Self-addressed, postage prepaid, return envelopes shall accompany all Order
Forms when they are mailed. Failure of any eligible subscriber to return a
properly completed and executed Order Form within the prescribed time limits
shall be deemed a waiver and a release by such eligible subscriber of any rights
to purchase shares of Conversion Stock under the Plan.

     The sale of all shares of Conversion Stock proposed to be issued in
connection with the Conversion must be completed within 45 days after the last
day of the Subscription Offering, unless extended by the Holding Company with
the approval of the OTS.

     H.   Method of Payment
          -----------------

     Payment for all shares of Conversion Stock may be made in cash, by check or
by money order, or if a subscriber has a Savings Account(s) in the Bank, such
subscriber may authorize the Bank to charge the subscriber's Savings Account(s).
The Bank shall pay interest at not less than the passbook rate on all amounts
paid in cash or by check or money order to purchase shares of Conversion Stock
in the Subscription Offering from the date payment is received until the
Conversion is completed or terminated.  The Bank is not permitted knowingly to
loan funds or otherwise extend any credit to any Person for the purpose of
purchasing Conversion Stock.

     If a subscriber authorizes the Bank to charge the subscriber's Savings
Account(s), the funds shall remain in the subscriber's Savings Account(s) and
shall continue to earn interest, but may not be used by such subscriber until
the Conversion is completed or terminated, whichever is earlier.  The withdrawal
shall be given effect only concurrently with the sale of all shares of
Conversion Stock proposed to be sold in the Conversion and only to the extent
necessary to satisfy the subscription at a price equal to the aggregate Purchase
Price.  The Bank shall allow subscribers to purchase shares of Conversion Stock
by withdrawing funds from certificate accounts held with the Bank without the
assessment of early withdrawal penalties, subject to the approval, if necessary,
of the applicable regulatory authorities.  In the case of early withdrawal of
only a portion of such account, the certificate evidencing such account shall be
canceled if the remaining balance of the account is less than the applicable
minimum balance requirement.  In that event, the remaining balance shall earn
interest at the passbook rate.  This waiver of the early withdrawal penalty is
applicable only to withdrawals made in connection with the purchase of
Conversion Stock under the Plan.

     Tax-Qualified Employee Stock Benefit Plans may subscribe for shares by
submitting an Order Form, along with evidence of a loan commitment from a
financial institution for the purchase of shares, if applicable, during the
Subscription Offering and by making payment for the shares on the date of the
closing of the Conversion.

     I.  Undelivered, Defective or Late Order Forms; Insufficient Payment
         ----------------------------------------------------------------

     If an Order Form (i) is not delivered and is returned to the Holding
Company or the Bank by the United States Postal Service (or the Holding Company
or Bank is unable to locate the addressee); (ii) is not returned to the Holding
Company or Bank, or is returned to the Holding Company or Bank after expiration
of the date specified thereon; (iii) is defectively completed or executed; or
(iv) is not accompanied by the total required payment for the shares of
Conversion Stock subscribed for (including cases in which the subscribers'
Savings Accounts are insufficient to cover the authorized withdrawal for the
required payment), the Subscription Rights of the Person to whom such rights
have 

 
been granted shall not be honored and shall be treated as though such Person
failed to return the completed Order Form within the time period specified
therein.

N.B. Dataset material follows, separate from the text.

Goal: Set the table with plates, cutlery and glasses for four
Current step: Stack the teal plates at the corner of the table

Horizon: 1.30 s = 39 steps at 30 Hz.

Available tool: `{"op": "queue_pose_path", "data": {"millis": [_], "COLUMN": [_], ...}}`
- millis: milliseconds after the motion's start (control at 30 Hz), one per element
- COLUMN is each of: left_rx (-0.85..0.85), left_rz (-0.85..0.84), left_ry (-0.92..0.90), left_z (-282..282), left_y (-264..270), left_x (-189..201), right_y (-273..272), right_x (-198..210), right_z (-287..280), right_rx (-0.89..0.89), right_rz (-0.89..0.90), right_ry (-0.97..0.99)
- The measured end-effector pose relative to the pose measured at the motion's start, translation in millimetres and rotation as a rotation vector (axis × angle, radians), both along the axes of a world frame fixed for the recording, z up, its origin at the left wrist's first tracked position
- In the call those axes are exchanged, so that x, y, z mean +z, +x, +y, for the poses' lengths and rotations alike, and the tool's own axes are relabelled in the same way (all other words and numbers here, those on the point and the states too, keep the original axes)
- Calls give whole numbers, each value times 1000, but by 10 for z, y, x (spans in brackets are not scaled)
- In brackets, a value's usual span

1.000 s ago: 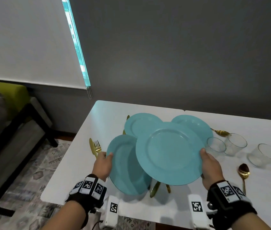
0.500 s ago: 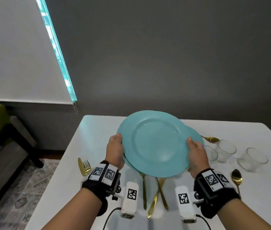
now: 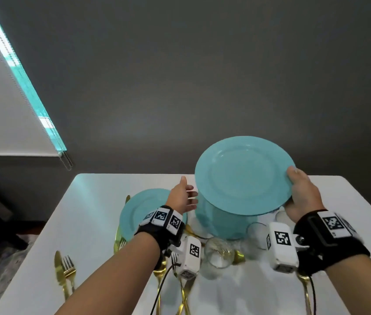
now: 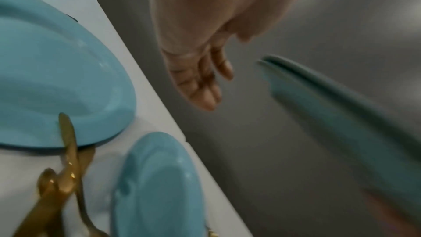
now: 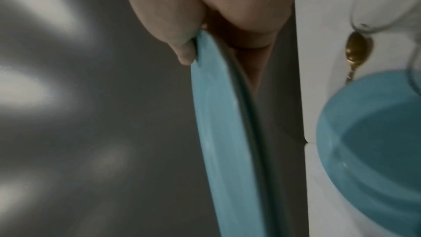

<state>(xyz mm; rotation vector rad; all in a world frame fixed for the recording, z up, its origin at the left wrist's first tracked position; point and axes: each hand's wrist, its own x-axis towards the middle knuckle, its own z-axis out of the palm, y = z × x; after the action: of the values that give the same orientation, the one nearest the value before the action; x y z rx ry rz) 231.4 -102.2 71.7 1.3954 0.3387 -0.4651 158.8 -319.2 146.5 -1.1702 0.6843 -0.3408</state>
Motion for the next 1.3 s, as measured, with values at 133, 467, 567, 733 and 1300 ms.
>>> {"op": "queue_pose_path", "data": {"millis": [133,467,567,733,1300], "left_rx": [-210,-142,-113,-144,-113], "left_rz": [93,364,446,493,20], "left_ry": [344,311,187,126,318], "left_z": [-193,-329,-316,-243,-224], "left_y": [270,489,537,590,699], "left_x": [-463,-1132,-1201,-1256,-801], "right_y": [127,86,94,147,295], "right_x": [-19,-282,-334,-392,-500], "right_z": [-431,-947,-972,-970,-813], "right_rx": [-59,-101,-89,-72,5], "right_rz": [-16,78,69,65,99], "right_ry": [-72,-103,-83,-54,-34]}}
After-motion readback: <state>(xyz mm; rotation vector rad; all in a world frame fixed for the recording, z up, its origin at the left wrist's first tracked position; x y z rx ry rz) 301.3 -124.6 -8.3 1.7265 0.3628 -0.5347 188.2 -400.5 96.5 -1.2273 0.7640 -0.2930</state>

Alternatively, the Holding Company or Bank may, but shall not be
required to, waive any irregularity relating to any Order Form or require the
submission of a corrected Order Form or the remit tance of full payment for the
shares of Conversion Stock subscribed for by such date as the Holding Company or
Bank may specify. Subscription orders, once tendered, shall not be revocable.
The Holding Company's and Bank's interpreta tion of the terms and conditions of
the Plan and of the Order Forms shall be final.

     J.  Members in Non-Qualified States or in Foreign Countries
         -------------------------------------------------------

     The Holding Company and the Bank will make reasonable efforts to comply
with the securities laws of all states in the United States in which persons
entitled to subscribe for stock pursuant to the Plan reside.  However, the
Holding Company and the Bank are not required to offer stock in the Subscription
Offering to any person who resides in a foreign country or resides in a state of
the United States with respect to which (i) a small number of persons otherwise
eligible to subscribe for shares of Common Stock reside in such state; or (ii)
the Holding Company or the Bank determines that compliance with the securities
laws of such state would be impracticable for reasons of cost or otherwise,
including but not limited to a request or requirement that the Holding Company
and the Bank or their officers, directors or trustees register as a broker,
dealer, salesman or selling agent, under the securities laws of such state, or a
request or requirement to register or otherwise qualify the Subscription Rights
or Common Stock for sale or submit any filing with respect thereto in such
state.  Where the number of persons eligible to subscribe for shares in one
state is small relative to other states, the Holding Company and the Bank will
base their decision as to whether or not to offer the Common Stock in such state
on a number of factors, including the size of accounts held by account holders
in the state, the cost of reviewing the registration and qualification
requirements of the state (and of actually registering or qualifying the shares)
or the need to register the Holding Company, its officers, directors or
employees as brokers, dealers or salesmen.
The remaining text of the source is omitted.